« Les enfants demandent trop maintenant. Tu ne les connais pas. Ils ne te connaissent pas. »
Amin (Moustapha Mbengue) est venu du Sénégal pour travailler en France, il y a neuf ans. Il a laissé au pays sa femme Aïcha (Marème N’diaye) et leurs trois enfants. En France, Amin n’a d’autre vie que son travail, d’autres amis que les hommes qui résident au foyer. Aïcha ne voit son mari qu’une à deux fois par an, pour une ou deux semaines, parfois un mois. Elle accepte cette situation comme une nécessité de fait : l’argent qu’Amin envoie au Sénégal fait vivre plusieurs personnes. Un jour, en France, Amin rencontre Gabrielle (Emmanuelle Devos) et une liaison se noue. Au début, Amin est très retenu. Il y a le problème de la langue, de la pudeur. Jusque-là, séparé de sa femme, il menait une vie consacrée au devoir et savait qu’il fallait rester vigilant.
Avec Amin, Philippe Faucon offre un film qui montre une des dures réalités de l’immigration : vivre à distance de ceux qu’on aime. Son film sera présenté dans le cadre de la programmation d’Histoires d’Immigrants Francophones.

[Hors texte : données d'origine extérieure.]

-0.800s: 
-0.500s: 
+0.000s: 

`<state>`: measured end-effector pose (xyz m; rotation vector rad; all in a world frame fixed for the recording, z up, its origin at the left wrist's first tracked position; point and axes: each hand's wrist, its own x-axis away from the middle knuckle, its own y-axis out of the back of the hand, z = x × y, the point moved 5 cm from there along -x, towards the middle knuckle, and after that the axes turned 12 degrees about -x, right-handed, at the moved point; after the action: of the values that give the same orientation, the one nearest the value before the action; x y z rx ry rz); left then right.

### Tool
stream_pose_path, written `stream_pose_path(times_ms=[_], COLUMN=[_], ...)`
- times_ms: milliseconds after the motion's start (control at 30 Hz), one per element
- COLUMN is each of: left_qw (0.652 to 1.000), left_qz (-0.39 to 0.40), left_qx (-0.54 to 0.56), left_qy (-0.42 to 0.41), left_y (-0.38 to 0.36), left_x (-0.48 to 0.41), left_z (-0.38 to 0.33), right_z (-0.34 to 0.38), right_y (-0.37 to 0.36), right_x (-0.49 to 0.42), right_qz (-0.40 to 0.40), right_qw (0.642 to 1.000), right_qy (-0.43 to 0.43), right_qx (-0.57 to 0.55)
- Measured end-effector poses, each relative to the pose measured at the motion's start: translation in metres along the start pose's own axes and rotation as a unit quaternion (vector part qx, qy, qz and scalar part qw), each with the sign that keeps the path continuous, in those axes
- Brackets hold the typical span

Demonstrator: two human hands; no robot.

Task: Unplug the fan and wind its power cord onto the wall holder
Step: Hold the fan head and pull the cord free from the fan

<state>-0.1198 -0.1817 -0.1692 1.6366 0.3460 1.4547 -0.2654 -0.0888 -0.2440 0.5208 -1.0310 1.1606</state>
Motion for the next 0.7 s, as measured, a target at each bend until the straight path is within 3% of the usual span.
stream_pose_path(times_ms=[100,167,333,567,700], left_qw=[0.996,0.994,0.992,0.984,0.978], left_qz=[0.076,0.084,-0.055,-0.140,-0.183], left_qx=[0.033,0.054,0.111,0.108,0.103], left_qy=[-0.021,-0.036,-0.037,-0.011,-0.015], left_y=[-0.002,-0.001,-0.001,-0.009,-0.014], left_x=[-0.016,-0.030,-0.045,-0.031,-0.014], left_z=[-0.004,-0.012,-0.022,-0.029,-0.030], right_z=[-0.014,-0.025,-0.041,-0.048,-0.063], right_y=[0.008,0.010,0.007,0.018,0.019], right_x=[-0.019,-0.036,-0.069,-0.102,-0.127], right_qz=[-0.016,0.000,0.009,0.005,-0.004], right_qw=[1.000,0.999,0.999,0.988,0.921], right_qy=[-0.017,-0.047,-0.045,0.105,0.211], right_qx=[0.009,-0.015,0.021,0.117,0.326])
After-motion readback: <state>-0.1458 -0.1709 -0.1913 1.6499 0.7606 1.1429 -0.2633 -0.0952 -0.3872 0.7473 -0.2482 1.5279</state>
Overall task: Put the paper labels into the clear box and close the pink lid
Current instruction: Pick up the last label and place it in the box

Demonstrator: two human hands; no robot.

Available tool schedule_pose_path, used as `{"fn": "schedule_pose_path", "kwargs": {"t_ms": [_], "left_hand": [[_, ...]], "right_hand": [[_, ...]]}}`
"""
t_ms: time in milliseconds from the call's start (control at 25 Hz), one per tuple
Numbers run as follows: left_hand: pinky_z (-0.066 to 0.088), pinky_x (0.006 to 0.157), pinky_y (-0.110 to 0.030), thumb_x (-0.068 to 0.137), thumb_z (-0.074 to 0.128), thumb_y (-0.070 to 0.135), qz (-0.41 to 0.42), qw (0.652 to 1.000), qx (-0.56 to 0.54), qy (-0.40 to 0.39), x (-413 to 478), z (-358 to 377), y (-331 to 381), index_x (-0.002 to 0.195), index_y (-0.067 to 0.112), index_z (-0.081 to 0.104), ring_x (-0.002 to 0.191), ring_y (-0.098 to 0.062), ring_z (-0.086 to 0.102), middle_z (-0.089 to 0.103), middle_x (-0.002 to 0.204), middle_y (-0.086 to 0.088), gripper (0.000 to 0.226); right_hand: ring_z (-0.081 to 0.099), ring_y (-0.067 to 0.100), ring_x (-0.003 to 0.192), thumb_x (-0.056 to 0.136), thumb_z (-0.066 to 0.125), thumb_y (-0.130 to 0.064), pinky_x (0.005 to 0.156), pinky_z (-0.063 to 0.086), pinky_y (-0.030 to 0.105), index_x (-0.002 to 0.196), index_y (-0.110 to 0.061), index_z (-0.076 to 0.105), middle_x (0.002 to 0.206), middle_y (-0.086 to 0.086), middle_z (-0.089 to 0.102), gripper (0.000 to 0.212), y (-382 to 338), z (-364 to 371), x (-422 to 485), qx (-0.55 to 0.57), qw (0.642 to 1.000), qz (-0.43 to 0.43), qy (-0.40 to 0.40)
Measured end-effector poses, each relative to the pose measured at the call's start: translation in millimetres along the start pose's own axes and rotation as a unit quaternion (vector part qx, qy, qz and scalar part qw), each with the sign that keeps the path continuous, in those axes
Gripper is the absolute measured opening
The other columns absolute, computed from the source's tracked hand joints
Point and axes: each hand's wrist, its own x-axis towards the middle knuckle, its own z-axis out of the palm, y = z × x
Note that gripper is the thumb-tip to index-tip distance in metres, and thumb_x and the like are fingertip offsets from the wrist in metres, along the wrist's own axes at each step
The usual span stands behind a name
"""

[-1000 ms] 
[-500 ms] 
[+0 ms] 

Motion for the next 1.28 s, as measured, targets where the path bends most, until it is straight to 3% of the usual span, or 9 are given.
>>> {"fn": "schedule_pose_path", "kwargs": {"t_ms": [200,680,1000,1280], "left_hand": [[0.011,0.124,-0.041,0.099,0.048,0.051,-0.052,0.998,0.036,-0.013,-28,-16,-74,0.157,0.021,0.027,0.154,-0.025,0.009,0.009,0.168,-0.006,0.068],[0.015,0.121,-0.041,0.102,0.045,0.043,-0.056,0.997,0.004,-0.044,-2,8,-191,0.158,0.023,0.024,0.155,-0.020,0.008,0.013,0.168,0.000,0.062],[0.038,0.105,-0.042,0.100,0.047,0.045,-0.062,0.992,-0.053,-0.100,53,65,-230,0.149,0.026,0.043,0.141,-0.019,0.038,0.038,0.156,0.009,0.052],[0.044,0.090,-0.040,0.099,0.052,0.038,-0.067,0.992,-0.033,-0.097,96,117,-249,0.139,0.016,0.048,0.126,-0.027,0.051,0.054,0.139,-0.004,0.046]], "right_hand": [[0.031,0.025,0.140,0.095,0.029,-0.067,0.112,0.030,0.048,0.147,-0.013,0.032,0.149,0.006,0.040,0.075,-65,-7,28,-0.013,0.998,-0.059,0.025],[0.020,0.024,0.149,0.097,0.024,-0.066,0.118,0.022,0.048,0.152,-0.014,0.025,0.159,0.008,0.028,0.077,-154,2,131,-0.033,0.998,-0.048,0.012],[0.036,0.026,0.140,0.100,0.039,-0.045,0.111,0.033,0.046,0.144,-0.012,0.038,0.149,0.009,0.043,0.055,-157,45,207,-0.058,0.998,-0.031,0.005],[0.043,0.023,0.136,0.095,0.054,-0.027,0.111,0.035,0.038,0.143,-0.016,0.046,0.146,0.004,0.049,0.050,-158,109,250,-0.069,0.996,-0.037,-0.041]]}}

Qui ne connaît pas l’expression « une image vaut mille mots »? Dans Amin, elle prend tout son sens. En France, Amin ne parle pas beaucoup. Il est discret, comme s’il cherchait à s’effacer. Mais la réalité est que, comme beaucoup d’immigrants, il n’a pas la même maîtrise de la langue que les gens qui ont grandi dans le pays d’accueil. Il ne possède pas toujours tous les codes des milieux dans lesquels il évolue. Et il porte en lui une histoire (l’exil, la séparation prolongée d’avec ses proches, dont il pourvoit aux besoins) qu’il ne partage que dans l’intime. C’est un personnage réaliste, qui est représentatif de la réalité, sans devenir pour autant un stéréotype.
Le réalisateur utilise bien cette « non-communication » afin de montrer les émotions, les sentiments, plutôt que de mettre des phrases vides dans la bouche de ses personnages. On a souvent tendance à prendre le spectateur pour un analphabète des émotions. Avec Amin, Faucon évite de faire passer la douleur intime et sourde des personnages par le dialogue. Mais la qualité de ses acteurs rend le décodage simple pour le spectateur.
Le cinéma a cette capacité de mise en parallèle très forte permettant de mettre en opposition deux univers. Faucon fait, ici, passer le spectateur directement d’une séquence dans le pays d’origine à une séquence dans le pays d’accueil, avec un effet de rupture, de confrontation immédiate de tout ce que contiennent les images : les conditions de vie, les préoccupations des personnages, les enjeux sociaux ou familiaux.
Ce qui est particulièrement frappant aussi, pour le spectateur, c’est l’attitude d’Amin dans les deux pays. Sa présence forte et assumée au Sénégal fait place à une sorte de soumission en France. La question qui reste en tête est la même que bien des familles séparées par la migration doivent avoir : combien de temps mon être aimé me restera fidèle? Pour connaitre des gens qui sont dans cette situation, il me semble impossible de croire que ces vies familiales peuvent continuer d’exister selon les normes de fidélité sociétale normales. J’ai l’impression que c’est, en quelque sorte, ce que montre Amin.
Philippe Faucon n’en est pas à son premier film qui traite d’enjeux sociétaux. Mais avec Amin, il amène son cinéma dans un racoin qui a été peu exploré : la variété des relations familiales formées par l’immigration en France. Oui, Amin est un exemple, une option. On pourrait aussi regarder les autres personnages, qui ont tous une réalité bien précise et nuancée.
Il offre donc, ici, une œuvre solide, dirigée à la perfection, avec des acteurs qui livrent la marchandise.
Amin est présenté dans le cadre de Histoires d’immigrants francophones, du 31 janvier au7 février 2022.